**About this exercise:**
Where a picture appears in the data below, exclude it; restate everything else word for word.

**Records for processing:**
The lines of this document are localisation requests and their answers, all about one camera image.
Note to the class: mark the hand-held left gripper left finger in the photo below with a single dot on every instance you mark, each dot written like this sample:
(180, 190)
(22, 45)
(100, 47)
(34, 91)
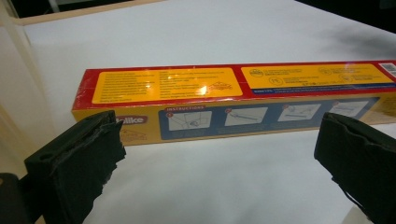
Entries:
(74, 168)

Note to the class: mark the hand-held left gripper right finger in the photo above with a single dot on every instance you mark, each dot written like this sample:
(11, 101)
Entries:
(361, 161)

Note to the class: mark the long yellow and red box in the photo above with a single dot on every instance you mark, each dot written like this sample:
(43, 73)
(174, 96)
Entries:
(218, 102)

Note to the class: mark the wooden table edge rail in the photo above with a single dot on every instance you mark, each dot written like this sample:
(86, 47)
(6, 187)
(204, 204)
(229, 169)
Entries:
(77, 11)

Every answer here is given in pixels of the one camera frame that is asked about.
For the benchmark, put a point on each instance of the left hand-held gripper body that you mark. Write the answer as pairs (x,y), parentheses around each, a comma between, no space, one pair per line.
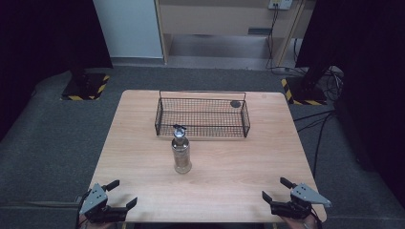
(94,198)

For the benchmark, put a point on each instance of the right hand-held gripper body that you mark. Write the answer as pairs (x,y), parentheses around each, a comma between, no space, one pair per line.
(305,194)

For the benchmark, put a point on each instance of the glass bottle with pourer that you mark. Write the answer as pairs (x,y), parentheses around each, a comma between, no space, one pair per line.
(181,154)

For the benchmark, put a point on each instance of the person's left hand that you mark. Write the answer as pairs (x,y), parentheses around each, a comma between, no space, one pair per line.
(92,225)

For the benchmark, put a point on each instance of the person's right hand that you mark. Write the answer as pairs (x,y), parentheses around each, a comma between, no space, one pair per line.
(301,223)

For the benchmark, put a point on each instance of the striped black stand base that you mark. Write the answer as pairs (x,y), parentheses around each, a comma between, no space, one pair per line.
(86,90)
(305,95)

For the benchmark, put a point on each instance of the black round disc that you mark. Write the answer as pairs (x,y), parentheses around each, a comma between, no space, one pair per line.
(235,103)

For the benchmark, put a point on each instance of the black curtain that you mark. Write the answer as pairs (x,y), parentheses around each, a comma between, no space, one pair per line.
(372,79)
(38,47)

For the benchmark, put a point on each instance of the white cabinet panel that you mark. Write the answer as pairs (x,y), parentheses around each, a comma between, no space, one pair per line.
(127,28)

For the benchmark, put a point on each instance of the white wall power outlet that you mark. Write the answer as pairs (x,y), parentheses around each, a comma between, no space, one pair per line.
(280,4)

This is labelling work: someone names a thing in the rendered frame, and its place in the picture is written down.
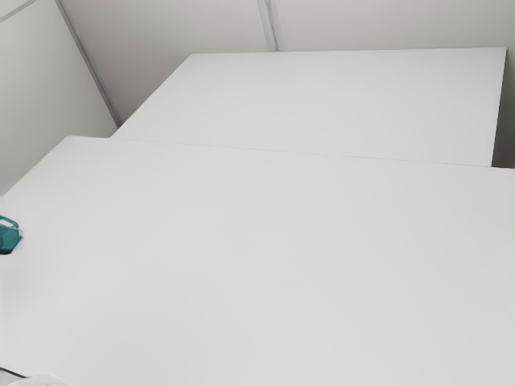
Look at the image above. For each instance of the teal faceted mug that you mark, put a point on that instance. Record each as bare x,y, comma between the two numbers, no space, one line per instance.
8,235

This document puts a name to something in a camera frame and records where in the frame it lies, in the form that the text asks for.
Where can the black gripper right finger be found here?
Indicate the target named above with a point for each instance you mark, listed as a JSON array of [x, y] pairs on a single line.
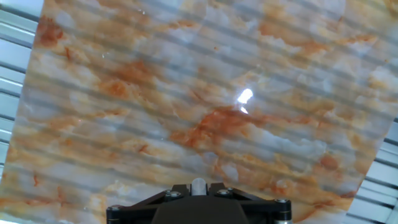
[[269, 213]]

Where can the orange marble pattern mat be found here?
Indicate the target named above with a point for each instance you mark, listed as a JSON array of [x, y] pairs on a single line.
[[217, 93]]

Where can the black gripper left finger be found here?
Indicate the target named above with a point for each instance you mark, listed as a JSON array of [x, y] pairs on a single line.
[[133, 213]]

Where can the clear plastic pipette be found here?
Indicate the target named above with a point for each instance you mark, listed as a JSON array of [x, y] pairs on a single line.
[[199, 186]]

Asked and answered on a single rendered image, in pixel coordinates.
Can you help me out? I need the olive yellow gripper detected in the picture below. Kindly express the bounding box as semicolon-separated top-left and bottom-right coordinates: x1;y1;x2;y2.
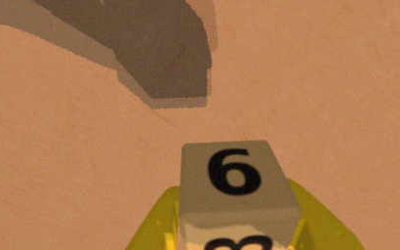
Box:
125;178;365;250

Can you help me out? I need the tan number cube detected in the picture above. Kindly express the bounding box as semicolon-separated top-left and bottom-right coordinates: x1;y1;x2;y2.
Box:
179;140;302;250

**Exercise result:**
The lines of this document are localisation requests and their answers, all about one camera image.
Note to the class: mark the hand-held left gripper left finger in the photo below with a single dot on every instance you mark, each dot written like this sample:
(180, 190)
(22, 45)
(100, 47)
(34, 91)
Entries:
(74, 168)

Note to the class: mark the hand-held left gripper right finger in the photo above with a single dot on every instance you mark, each dot written like this sample:
(11, 101)
Entries:
(361, 161)

Note to the class: mark the long yellow and red box in the photo above with a single dot on every instance you mark, each dot written like this sample:
(43, 73)
(174, 96)
Entries:
(218, 102)

Note to the class: mark the wooden table edge rail in the photo above with a single dot on every instance you mark, each dot written like this sample:
(86, 47)
(6, 187)
(204, 204)
(229, 169)
Entries:
(77, 11)

Every answer here is given in pixels of the one camera frame that is asked about.
For the benchmark, put a point on each instance of the left hand-held gripper body that you mark. Write the answer as pairs (x,y), parentheses around each, a comma between, no space, one pair per line.
(94,198)

For the benchmark, put a point on each instance of the right hand-held gripper body that you mark. Write the answer as pairs (x,y), parentheses around each, a comma between, no space, one pair per line.
(305,194)

For the benchmark, put a point on each instance of the glass bottle with pourer that you mark. Write the answer as pairs (x,y), parentheses around each, a comma between, no space, one pair per line.
(181,154)

For the benchmark, put a point on each instance of the person's left hand that you mark. Write the answer as pairs (x,y), parentheses around each, a comma between, no space, one pair per line.
(92,225)

For the benchmark, put a point on each instance of the person's right hand that you mark. Write the answer as pairs (x,y), parentheses around each, a comma between, no space, one pair per line.
(301,223)

For the benchmark, put a point on each instance of the striped black stand base that you mark. Write the answer as pairs (x,y), parentheses around each, a comma between, no space, one pair per line.
(86,90)
(305,95)

For the benchmark, put a point on each instance of the black round disc that you mark. Write the answer as pairs (x,y), parentheses around each, a comma between, no space, one pair per line.
(235,103)

For the benchmark, put a point on each instance of the black curtain that you mark. Write the answer as pairs (x,y), parentheses around each, a comma between, no space, one pair per line.
(372,79)
(38,47)

For the benchmark, put a point on each instance of the white cabinet panel that you mark. Write the answer as pairs (x,y), parentheses around each, a comma between, no space, one pair per line.
(127,28)

For the benchmark, put a point on each instance of the white wall power outlet that you mark. Write the answer as pairs (x,y), parentheses around each, a comma between, no space, one pair per line.
(280,4)

This is labelling work: someone names a thing in the rendered frame, and its place in the picture is written down.
Look at the image above. For each instance of the teal faceted mug that you mark, put a point on that instance. Record each as bare x,y, comma between the two numbers, no space, one line per instance.
8,235

This document puts a name to something in a camera frame and records where in the frame it lies, in the form that the text asks for.
Where can the black gripper right finger be found here?
Indicate the target named above with a point for each instance you mark, listed as a JSON array of [x, y] pairs on a single line.
[[269, 213]]

Where can the orange marble pattern mat be found here?
Indicate the target named above with a point for each instance you mark, listed as a JSON array of [x, y] pairs on a single line.
[[217, 93]]

Where can the black gripper left finger be found here?
Indicate the target named above with a point for each instance you mark, listed as a JSON array of [x, y] pairs on a single line.
[[133, 213]]

Where can the clear plastic pipette be found here?
Indicate the target named above with a point for each instance you mark, listed as a JSON array of [x, y] pairs on a single line.
[[199, 186]]

Asked and answered on a single rendered image, in pixel coordinates.
Can you help me out? I need the olive yellow gripper detected in the picture below. Kindly express the bounding box as semicolon-separated top-left and bottom-right coordinates: x1;y1;x2;y2.
Box:
125;178;365;250

Can you help me out? I need the tan number cube detected in the picture above. Kindly express the bounding box as semicolon-separated top-left and bottom-right coordinates: x1;y1;x2;y2.
Box:
179;140;302;250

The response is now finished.